(What to do):
In the listing below, find the line with "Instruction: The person" and the line with "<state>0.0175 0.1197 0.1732". Repeat those two lines and all lines between them exactly.

::: Data block :::

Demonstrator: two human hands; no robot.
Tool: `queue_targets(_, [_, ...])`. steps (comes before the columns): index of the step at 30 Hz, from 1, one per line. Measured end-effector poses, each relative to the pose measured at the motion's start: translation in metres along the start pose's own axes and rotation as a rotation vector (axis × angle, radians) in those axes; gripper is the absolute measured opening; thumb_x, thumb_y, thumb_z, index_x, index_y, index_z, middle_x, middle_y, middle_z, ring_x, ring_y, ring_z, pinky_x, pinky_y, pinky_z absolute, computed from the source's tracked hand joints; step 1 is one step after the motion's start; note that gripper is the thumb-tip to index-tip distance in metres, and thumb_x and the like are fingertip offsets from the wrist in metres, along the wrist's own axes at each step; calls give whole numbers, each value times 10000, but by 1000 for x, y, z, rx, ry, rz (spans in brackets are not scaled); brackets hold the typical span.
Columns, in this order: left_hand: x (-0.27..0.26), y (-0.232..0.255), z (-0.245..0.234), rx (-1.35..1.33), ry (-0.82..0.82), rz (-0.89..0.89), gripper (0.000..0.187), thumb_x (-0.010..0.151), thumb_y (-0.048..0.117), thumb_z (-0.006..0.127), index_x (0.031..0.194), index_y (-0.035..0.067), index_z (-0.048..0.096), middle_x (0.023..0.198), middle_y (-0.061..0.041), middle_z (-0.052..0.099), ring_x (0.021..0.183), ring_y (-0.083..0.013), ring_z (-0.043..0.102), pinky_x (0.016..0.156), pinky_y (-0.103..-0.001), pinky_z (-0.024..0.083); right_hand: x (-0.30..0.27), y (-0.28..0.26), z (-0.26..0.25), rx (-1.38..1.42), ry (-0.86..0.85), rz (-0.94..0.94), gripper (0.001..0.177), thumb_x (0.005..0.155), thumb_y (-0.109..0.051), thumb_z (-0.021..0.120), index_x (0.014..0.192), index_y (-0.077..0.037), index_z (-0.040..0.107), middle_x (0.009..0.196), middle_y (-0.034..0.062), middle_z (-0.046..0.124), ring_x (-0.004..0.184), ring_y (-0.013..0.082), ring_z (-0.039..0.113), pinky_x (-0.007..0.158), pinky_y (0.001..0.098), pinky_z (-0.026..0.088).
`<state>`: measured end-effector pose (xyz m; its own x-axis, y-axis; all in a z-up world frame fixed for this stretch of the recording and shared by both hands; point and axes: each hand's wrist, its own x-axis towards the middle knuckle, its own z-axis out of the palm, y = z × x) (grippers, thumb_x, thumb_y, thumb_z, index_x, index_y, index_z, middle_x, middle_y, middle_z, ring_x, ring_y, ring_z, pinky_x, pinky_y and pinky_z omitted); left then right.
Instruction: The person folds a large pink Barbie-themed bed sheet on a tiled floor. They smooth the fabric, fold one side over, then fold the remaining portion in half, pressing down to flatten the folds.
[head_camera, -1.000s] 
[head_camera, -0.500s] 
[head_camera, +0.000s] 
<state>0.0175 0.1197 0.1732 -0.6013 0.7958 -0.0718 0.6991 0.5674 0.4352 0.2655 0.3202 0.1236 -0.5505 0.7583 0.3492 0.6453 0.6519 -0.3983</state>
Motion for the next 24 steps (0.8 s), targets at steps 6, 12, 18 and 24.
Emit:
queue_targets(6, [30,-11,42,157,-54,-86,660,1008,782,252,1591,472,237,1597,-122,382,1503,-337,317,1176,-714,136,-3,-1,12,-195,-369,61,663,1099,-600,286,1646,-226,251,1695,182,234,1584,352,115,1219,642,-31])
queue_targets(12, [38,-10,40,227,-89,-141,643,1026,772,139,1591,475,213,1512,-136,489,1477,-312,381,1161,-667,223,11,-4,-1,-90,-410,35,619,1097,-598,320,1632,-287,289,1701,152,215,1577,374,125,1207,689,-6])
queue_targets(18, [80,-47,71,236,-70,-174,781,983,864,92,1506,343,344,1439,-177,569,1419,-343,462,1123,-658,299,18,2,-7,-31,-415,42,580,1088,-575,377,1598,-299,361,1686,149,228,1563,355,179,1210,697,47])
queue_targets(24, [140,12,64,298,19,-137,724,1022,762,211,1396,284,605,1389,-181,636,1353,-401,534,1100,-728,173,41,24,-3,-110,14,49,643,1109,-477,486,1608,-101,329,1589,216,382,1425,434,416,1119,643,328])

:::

(Result for this exercise):
Instruction: The person folds a large pink Barbie-themed bed sheet on a tiled floor. They smooth the fabric, fold one side over, then fold the remaining portion in half, pressing down to flatten the folds.
[head_camera, -1.000s] 
[head_camera, -0.500s] 
[head_camera, +0.000s] 
<state>0.0175 0.1197 0.1732 -0.6013 0.7958 -0.0718 0.6991 0.5674 0.4352 0.2655 0.3202 0.1236 -0.5505 0.7583 0.3492 0.6453 0.6519 -0.3983</state>

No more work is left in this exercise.